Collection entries
════════════════════
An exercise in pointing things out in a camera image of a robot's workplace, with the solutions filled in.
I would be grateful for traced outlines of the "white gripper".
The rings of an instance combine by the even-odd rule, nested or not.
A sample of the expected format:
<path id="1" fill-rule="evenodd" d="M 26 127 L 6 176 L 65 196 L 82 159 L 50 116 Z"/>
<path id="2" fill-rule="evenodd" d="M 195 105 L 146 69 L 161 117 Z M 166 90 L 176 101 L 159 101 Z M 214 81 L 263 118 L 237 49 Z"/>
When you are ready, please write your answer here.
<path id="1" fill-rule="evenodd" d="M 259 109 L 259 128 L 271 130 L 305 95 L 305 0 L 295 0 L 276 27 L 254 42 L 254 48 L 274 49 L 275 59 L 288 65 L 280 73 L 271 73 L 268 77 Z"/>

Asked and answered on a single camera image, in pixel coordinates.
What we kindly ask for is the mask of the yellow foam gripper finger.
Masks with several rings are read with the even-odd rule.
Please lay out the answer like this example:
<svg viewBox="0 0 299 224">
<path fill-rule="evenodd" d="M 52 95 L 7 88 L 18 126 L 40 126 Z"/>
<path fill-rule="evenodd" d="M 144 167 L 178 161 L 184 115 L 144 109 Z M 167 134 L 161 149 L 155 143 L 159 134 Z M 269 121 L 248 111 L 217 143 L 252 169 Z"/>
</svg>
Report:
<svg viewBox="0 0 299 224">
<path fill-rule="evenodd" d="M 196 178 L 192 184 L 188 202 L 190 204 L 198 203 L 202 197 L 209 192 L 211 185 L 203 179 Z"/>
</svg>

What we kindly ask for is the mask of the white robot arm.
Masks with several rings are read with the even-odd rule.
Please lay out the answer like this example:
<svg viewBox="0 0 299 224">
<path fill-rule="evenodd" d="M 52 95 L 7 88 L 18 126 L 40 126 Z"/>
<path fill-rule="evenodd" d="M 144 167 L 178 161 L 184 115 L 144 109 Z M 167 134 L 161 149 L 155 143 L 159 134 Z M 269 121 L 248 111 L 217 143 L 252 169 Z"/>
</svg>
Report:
════════════════════
> **EXERCISE DETAILS**:
Reproduce the lines above. Leave each one as it is.

> **REPLY TO THE EXERCISE**:
An exercise in pointing things out in a camera image of a robot's workplace, with the solutions filled in.
I would be grateful for traced outlines of the "white gripper".
The rings of an instance combine by the even-odd rule, nested or not.
A sample of the expected format:
<path id="1" fill-rule="evenodd" d="M 26 127 L 6 176 L 65 196 L 82 159 L 50 116 Z"/>
<path id="2" fill-rule="evenodd" d="M 195 105 L 146 69 L 161 117 Z M 166 90 L 176 101 L 159 101 Z M 214 81 L 263 118 L 237 49 Z"/>
When you are ready, please write your answer here.
<path id="1" fill-rule="evenodd" d="M 259 109 L 259 128 L 271 130 L 305 95 L 305 0 L 295 0 L 276 27 L 254 42 L 254 48 L 274 49 L 275 59 L 288 65 L 280 73 L 271 73 L 268 77 Z"/>

Asked and answered on a single camera image, in pixel coordinates.
What we kindly ask for is the mask of the yellow foam gripper finger.
Masks with several rings are read with the even-odd rule.
Please lay out the answer like this example:
<svg viewBox="0 0 299 224">
<path fill-rule="evenodd" d="M 52 95 L 7 88 L 18 126 L 40 126 Z"/>
<path fill-rule="evenodd" d="M 144 167 L 178 161 L 184 115 L 144 109 Z M 167 134 L 161 149 L 155 143 L 159 134 Z M 269 121 L 248 111 L 217 143 L 252 169 Z"/>
</svg>
Report:
<svg viewBox="0 0 299 224">
<path fill-rule="evenodd" d="M 196 178 L 192 184 L 188 202 L 190 204 L 198 203 L 202 197 L 209 192 L 211 185 L 203 179 Z"/>
</svg>

What we kindly ask for is the mask of the white robot arm.
Masks with several rings are read with the even-odd rule.
Please lay out the answer like this example:
<svg viewBox="0 0 299 224">
<path fill-rule="evenodd" d="M 52 95 L 7 88 L 18 126 L 40 126 Z"/>
<path fill-rule="evenodd" d="M 144 167 L 178 161 L 184 115 L 144 109 Z M 167 134 L 161 149 L 155 143 L 159 134 Z M 269 121 L 248 111 L 217 143 L 252 169 Z"/>
</svg>
Report:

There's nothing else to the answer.